Everybody knows that prevention programs are far less costly to administer than having to treat an illness directly arising from poor lifestyle choices.  But somewhere in the inevitable gray area in between lies the touchy issue of personal freedom — you know, that pursuit-of-happiness stuff that’s written into the Declaration of Independence.  

When it comes to the workplace, we’re already living in a recessionary, layoff-driven “buyers’ market,” with most states giving employers at-will rights to hire and fire. Employees still left standing in today’s job market are dancing as fast as they can, picking up the slack for their laid-off brethren. It doesn’t seem right that on top of everything else, their employers can levy financial penalties for unhealthy practices, either on or off the job.

And I’m not talking about shooting black-tar heroin or killing a quart of Finlandia before work. Clarian Health, an Indiana hospital chain, made headlines several years ago when it announced plans to deduct as much as $30 per paycheck for workers it deemed obese.

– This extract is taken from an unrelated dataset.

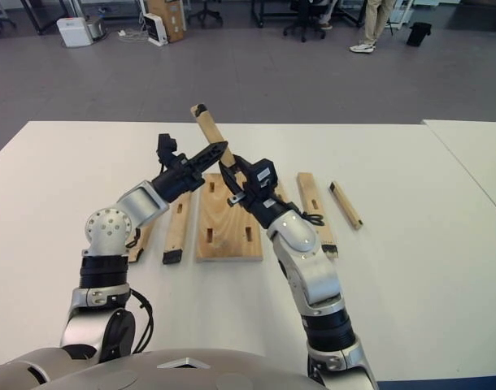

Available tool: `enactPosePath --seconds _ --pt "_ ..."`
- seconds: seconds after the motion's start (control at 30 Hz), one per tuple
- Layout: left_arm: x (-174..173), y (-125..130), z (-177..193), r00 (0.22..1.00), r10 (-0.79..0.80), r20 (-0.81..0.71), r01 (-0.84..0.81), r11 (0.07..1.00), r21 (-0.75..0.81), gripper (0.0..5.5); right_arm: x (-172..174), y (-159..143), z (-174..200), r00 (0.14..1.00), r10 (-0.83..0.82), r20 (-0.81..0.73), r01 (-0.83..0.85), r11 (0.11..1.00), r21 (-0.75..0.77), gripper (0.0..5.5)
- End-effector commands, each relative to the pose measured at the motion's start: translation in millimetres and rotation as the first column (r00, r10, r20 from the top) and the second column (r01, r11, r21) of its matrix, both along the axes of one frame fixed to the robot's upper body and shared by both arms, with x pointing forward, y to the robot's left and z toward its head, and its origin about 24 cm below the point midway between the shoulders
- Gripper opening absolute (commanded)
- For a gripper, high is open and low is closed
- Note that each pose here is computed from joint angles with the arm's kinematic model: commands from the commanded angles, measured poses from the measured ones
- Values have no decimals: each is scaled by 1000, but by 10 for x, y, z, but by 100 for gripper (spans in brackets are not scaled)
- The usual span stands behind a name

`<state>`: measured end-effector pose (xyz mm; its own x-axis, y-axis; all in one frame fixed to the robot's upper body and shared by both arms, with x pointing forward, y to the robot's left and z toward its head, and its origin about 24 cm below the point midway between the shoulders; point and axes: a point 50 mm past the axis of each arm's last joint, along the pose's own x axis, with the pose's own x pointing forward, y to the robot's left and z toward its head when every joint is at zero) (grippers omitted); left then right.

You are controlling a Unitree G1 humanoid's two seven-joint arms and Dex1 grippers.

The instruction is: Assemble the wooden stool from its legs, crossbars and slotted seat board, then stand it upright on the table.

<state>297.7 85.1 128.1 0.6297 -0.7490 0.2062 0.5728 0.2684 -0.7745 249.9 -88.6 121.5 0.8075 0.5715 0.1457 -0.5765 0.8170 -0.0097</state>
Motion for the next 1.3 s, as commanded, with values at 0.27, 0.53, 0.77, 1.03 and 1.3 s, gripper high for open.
enactPosePath --seconds 0.27,0.53,0.77,1.03,1.3 --pt "78 186 -20 996 76 42 -78 996 43 39 21 -13 114 1000 -1 -7 1 999 39 131" --pt "236 443 230 937 118 329 -174 973 148 39 30 -74 256 996 76 -42 -71 992 103 274" --pt "-2 499 191 547 -477 688 -39 807 590 39 158 -570 825 957 290 -10 -284 945 160 274" --pt "-38 477 165 417 -575 704 17 779 626 39 -124 -603 1030 761 637 -121 -649 745 -157 274" --pt "-123 380 163 395 -618 680 134 771 623 39 -119 -456 994 710 694 -123 -705 699 -119 274"
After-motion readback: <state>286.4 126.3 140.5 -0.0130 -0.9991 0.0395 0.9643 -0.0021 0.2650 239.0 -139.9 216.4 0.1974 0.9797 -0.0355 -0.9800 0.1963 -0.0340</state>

We’re living in a culture where We-TV can get away with “I Want to Save Your Life” — an “Intervention”-type program that puts overeating on the same level as drug or alcohol abuse.  In this sort of environment, it isn’t that far-fetched to think your employer could send a skeletal guy in Spandex charging into your office to make sure your carbs are curbed.

It seems to me that this sort of Big Nannyism would ultimately be bad for employee retention and productivity, not to mention opening the floodgates for some really nasty EPL lawsuits.

If employers want their workforce to focus more on the carrot than the steak, they should use the carrot instead of the stick. And if Congress wants to help them, legislators should be careful not to introduce measures that could make it easier to punish workers instead of helping them.